The fluorescence spectroscopy was generally used to elucidate the nature of traps/vacancies formed with the incorporation of dopants. The type of vacancies formed depends upon the synthesis conditions and techniques used [24]. The room temperature luminescence spectra for colloidal solution of ZnO:Pd²⁺ nanocrystals at 350 nm of excitation energy are shown in Figure 7. Four luminescence peaks centred at 382, 413, 436 and 465 nm have been observed for the TOPO-capped ZnO nanocrystals. Generally, three emission bands are observed for ZnO nanocrystals [25]. The first band centred at 357 nm indicates band-to-band transition, the second band at 387 nm is for the radiative recombination of an electron and a hole, i.e. the excitonic emission [26] and the third emission at 420 nm may be attributed to the interstitial oxygen [25]. The luminescence at 435 nm may be due to the formation of Zn interstitial defect [27]. A blue luminescence at 465 nm which is normally not observed for ZnO nanocrystals may be due to impurities introduced during the course of preparation and can be attributed to the intrinsic defects such as O or Zn vacancies to valence band transition [28].

Figure 7

Room-temperature emission spectra for Pd²⁺-doped ZnO nanocrystals recorded at 350 nm of energy. (a) 0.0%, (b) 0.05%, (c) 0.1%, (d) 0.2% and (e) 0.5%.

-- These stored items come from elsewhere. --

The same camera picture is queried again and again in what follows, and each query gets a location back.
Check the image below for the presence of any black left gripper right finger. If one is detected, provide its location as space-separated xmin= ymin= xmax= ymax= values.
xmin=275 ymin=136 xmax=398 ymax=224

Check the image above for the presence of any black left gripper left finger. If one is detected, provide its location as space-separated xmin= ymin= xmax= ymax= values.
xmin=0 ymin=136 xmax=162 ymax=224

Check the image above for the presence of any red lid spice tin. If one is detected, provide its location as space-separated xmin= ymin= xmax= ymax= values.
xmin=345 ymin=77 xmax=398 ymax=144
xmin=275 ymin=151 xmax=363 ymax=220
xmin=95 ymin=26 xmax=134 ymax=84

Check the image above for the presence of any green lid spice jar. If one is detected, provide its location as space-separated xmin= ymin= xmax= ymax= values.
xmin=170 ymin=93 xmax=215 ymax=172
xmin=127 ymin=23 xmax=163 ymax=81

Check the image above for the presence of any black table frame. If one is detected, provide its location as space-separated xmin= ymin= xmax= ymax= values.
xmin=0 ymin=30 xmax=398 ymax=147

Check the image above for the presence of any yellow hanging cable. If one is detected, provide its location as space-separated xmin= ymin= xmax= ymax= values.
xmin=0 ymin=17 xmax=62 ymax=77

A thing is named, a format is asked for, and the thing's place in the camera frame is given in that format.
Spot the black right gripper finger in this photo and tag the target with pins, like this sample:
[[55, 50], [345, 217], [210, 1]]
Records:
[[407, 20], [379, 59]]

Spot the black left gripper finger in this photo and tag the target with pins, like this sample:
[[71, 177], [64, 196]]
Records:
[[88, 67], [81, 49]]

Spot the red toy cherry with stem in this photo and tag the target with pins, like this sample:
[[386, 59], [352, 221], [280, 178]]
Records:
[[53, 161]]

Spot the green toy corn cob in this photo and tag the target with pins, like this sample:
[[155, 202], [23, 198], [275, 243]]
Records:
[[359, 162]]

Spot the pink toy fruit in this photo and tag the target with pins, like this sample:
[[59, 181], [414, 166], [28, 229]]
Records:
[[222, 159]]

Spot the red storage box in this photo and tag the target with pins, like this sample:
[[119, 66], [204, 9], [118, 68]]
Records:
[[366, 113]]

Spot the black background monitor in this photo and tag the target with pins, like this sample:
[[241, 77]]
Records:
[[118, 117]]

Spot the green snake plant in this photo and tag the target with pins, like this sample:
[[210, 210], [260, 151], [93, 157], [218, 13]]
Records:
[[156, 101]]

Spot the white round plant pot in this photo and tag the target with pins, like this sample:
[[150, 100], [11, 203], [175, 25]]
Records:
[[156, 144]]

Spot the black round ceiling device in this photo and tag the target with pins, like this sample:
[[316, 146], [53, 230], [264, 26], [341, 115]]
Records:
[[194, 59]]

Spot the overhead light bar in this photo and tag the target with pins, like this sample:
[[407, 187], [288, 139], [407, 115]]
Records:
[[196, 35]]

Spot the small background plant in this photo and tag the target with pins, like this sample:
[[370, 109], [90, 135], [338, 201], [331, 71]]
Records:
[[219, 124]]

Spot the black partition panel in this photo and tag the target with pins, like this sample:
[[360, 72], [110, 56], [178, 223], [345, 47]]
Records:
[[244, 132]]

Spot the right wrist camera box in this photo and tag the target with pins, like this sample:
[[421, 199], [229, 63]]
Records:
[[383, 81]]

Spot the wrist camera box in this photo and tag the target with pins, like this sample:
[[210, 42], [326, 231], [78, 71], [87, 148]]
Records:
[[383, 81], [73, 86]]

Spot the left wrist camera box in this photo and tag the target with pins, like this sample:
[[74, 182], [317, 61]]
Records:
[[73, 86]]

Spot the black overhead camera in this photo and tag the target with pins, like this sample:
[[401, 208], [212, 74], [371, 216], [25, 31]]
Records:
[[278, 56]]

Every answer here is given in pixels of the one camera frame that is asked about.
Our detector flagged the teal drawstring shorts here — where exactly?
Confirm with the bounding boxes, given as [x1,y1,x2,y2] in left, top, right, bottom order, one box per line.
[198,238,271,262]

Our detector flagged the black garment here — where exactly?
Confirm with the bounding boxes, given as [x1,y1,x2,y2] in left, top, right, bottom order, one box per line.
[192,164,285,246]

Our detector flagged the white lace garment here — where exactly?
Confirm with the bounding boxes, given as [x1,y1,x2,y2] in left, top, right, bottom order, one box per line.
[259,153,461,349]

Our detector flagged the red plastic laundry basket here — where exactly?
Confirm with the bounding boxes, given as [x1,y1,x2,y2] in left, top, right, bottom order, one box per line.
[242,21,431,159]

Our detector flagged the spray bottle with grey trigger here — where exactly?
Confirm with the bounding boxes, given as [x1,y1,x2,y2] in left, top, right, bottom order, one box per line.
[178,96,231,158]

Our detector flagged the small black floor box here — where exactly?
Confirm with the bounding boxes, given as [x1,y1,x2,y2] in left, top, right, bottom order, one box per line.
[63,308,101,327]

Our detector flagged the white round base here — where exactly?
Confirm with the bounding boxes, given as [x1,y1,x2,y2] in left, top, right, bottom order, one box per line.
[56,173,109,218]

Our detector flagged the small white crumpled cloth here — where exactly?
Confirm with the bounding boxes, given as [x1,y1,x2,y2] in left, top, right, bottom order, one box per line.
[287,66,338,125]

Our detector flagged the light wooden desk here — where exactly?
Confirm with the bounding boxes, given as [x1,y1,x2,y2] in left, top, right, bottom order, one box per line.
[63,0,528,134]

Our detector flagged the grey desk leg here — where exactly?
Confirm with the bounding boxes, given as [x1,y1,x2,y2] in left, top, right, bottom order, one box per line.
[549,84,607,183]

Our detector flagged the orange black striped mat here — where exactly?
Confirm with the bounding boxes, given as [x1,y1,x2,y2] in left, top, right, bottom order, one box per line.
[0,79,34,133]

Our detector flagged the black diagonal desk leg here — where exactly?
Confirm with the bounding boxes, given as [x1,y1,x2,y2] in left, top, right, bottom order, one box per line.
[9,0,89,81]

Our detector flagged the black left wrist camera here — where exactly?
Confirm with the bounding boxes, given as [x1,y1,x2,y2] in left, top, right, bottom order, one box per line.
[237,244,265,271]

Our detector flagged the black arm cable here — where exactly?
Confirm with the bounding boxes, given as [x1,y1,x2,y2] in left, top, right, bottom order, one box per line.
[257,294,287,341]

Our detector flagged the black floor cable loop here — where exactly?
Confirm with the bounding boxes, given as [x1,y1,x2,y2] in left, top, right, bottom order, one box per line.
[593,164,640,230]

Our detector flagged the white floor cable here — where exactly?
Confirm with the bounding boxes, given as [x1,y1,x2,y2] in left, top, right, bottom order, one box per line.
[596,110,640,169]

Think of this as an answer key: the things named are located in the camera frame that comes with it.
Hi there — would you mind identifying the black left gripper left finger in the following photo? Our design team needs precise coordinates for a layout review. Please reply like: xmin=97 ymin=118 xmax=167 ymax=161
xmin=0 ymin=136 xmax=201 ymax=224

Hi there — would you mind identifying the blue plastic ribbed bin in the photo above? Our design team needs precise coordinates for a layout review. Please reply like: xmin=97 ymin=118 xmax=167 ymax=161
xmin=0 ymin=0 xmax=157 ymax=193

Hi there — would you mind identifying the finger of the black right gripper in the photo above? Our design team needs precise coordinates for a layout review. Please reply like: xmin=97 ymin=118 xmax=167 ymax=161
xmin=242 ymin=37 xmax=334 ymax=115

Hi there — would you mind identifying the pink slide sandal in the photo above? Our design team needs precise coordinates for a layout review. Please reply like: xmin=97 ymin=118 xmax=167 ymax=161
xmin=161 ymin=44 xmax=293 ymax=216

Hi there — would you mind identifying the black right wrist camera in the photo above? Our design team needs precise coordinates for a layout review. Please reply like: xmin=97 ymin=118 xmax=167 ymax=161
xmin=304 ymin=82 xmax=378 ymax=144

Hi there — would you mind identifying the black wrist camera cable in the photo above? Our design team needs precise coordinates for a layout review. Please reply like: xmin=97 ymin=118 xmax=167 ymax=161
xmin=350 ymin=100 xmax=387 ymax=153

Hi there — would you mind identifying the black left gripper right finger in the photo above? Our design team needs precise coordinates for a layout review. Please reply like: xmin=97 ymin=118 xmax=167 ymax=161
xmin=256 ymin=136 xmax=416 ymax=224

The incorporation of dopant significantly affects the shape and position of the luminescence spectrum with the formation of new bands at 528 and 581 nm for 0.05% Pd contents. This visible luminescence can either be ascribed to the formation of intrinsic oxygen vacancy defect states (Vo⁰, Vo⁺ and Vo²⁺) or Zn interstitials for ZnO nanocrystals [29]. The oxygen vacancies are located below the bottom of the conduction band (CB) as Vo⁰, Vo⁺ and Vo²⁺, from top to bottom. Thus, the green emission around 528 nm may be due to the recombination of a photogenerated hole with the singly ionised charged state of the specific defect [30, 31]. On the other hand, the shallow accepter levels at 0.3 eV above the top of the valence band are due to the zinc vacancy, and donor levels at 0.5 eV below the bottom of the CB are due to Zn interstitials which have been reported from the first principle calculations [30]. As the Pd²⁺ concentration increases, the intensity of the green emission also increases, indicating an enhancement in the singly ionised oxygen vacancy (Vo⁺) in doped ZnO nanocrystals. The detailed mechanism for defect-mediated green emission for ZnO nanoparticles has been discussed elsewhere [32]. Similarly, the luminescence band at approximately 581 nm can be due to the dominance of other intrinsic defects or the incorporation of Pd²⁺ into the ZnO lattice which perturbs its band structure to form a discrete energy level within the bandgap. Therefore, it seems that the dopant incorporation controls the various aspects of the recombination process and favours the radiative transitions from the oxygen vacancies/trap levels in the bandgap to give a broad visible luminescence for the Pd²⁺-doped ZnO nanocrystals.

Conclusions

The alkaline-activated wet chemical method has been successfully utilised for the synthesis of colloidal ZnO:Pd²⁺ nanocrystals at room temperature. It has been found that the dopant Pd²⁺ ions substitute for the Zn ions, without changing their wurtzite structure of the nanocrystals. The lattice parameters for the wurtzite phase of ZnO increase with the increase in dopant levels as 1.24 to 3.49 at.% of Pd. The optical gap initially increases with small doping (0.05% of Pd²⁺) and decreases with further addition of Pd²⁺ thereafter. Three characteristic luminescence bands at 357, 387 and 420 nm were observed for pure ZnO nanocrystals. New dominant bands centred at 528 and 581 nm for 0.5% of Pd²⁺-doped ZnO nanocrystals were observed. These results were attributed to the change in oxygen vacancy-related defects and/or formation of new trap states which effectively controls the luminescence properties of the doped nanocrystals which is an effective technique for modulating their optical properties.